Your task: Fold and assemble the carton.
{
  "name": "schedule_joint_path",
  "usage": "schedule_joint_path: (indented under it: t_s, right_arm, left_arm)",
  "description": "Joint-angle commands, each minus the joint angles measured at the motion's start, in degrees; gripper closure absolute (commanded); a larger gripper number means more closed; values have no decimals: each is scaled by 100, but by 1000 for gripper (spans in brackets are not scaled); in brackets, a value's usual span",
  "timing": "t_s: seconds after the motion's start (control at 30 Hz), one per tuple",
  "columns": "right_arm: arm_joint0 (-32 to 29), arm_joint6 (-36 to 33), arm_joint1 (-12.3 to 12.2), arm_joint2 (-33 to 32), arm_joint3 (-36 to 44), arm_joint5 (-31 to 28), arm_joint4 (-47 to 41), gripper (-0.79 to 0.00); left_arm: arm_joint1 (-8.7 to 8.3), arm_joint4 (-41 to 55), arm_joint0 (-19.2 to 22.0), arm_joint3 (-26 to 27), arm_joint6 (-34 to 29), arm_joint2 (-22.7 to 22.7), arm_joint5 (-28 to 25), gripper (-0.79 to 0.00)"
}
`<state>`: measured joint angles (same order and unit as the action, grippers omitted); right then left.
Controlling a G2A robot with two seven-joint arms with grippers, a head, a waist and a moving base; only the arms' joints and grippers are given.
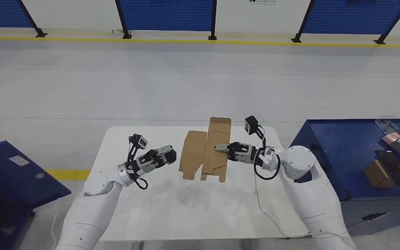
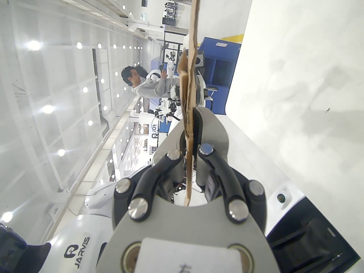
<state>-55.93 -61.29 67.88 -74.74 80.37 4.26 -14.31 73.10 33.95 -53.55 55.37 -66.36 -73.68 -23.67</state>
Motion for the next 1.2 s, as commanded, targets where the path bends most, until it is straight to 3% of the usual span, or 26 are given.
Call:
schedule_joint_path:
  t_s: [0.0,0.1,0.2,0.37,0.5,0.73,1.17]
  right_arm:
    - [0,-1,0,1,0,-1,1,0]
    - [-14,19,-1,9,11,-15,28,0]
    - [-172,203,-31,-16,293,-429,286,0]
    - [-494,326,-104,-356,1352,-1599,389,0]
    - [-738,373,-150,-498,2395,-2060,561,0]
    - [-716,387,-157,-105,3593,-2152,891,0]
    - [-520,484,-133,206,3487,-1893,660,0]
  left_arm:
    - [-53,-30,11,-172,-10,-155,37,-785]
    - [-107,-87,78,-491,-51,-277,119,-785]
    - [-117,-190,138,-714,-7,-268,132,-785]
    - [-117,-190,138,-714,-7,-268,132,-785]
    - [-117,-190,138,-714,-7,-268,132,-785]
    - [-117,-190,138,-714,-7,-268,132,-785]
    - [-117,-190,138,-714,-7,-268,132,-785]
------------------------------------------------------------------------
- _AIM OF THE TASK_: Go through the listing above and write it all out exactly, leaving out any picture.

- _ANSWER TO THIS PROBLEM_:
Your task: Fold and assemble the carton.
{
  "name": "schedule_joint_path",
  "usage": "schedule_joint_path: (indented under it: t_s, right_arm, left_arm)",
  "description": "Joint-angle commands, each minus the joint angles measured at the motion's start, in degrees; gripper closure absolute (commanded); a larger gripper number means more closed; values have no decimals: each is scaled by 100, but by 1000 for gripper (spans in brackets are not scaled); in brackets, a value's usual span",
  "timing": "t_s: seconds after the motion's start (control at 30 Hz), one per tuple",
  "columns": "right_arm: arm_joint0 (-32 to 29), arm_joint6 (-36 to 33), arm_joint1 (-12.3 to 12.2), arm_joint2 (-33 to 32), arm_joint3 (-36 to 44), arm_joint5 (-31 to 28), arm_joint4 (-47 to 41), gripper (-0.79 to 0.00); left_arm: arm_joint1 (-8.7 to 8.3), arm_joint4 (-41 to 55), arm_joint0 (-19.2 to 22.0), arm_joint3 (-26 to 27), arm_joint6 (-34 to 29), arm_joint2 (-22.7 to 22.7), arm_joint5 (-28 to 25), gripper (-0.79 to 0.00)"
}
`<state>`: measured joint angles (same order and unit as the action, grippers omitted); right then left.
Controlling a G2A robot with two seven-joint arms with grippers, a head, a waist and a moving base; only the arms' joints and grippers are given.
<state>-55.93 -61.29 67.88 -74.74 80.37 4.26 -14.31 73.10 33.95 -53.55 55.37 -66.36 -73.68 -23.67</state>
Motion for the next 1.2 s, as commanded, targets where the path bends most, until it is straight to 3% of the usual span, or 26 are given.
Call:
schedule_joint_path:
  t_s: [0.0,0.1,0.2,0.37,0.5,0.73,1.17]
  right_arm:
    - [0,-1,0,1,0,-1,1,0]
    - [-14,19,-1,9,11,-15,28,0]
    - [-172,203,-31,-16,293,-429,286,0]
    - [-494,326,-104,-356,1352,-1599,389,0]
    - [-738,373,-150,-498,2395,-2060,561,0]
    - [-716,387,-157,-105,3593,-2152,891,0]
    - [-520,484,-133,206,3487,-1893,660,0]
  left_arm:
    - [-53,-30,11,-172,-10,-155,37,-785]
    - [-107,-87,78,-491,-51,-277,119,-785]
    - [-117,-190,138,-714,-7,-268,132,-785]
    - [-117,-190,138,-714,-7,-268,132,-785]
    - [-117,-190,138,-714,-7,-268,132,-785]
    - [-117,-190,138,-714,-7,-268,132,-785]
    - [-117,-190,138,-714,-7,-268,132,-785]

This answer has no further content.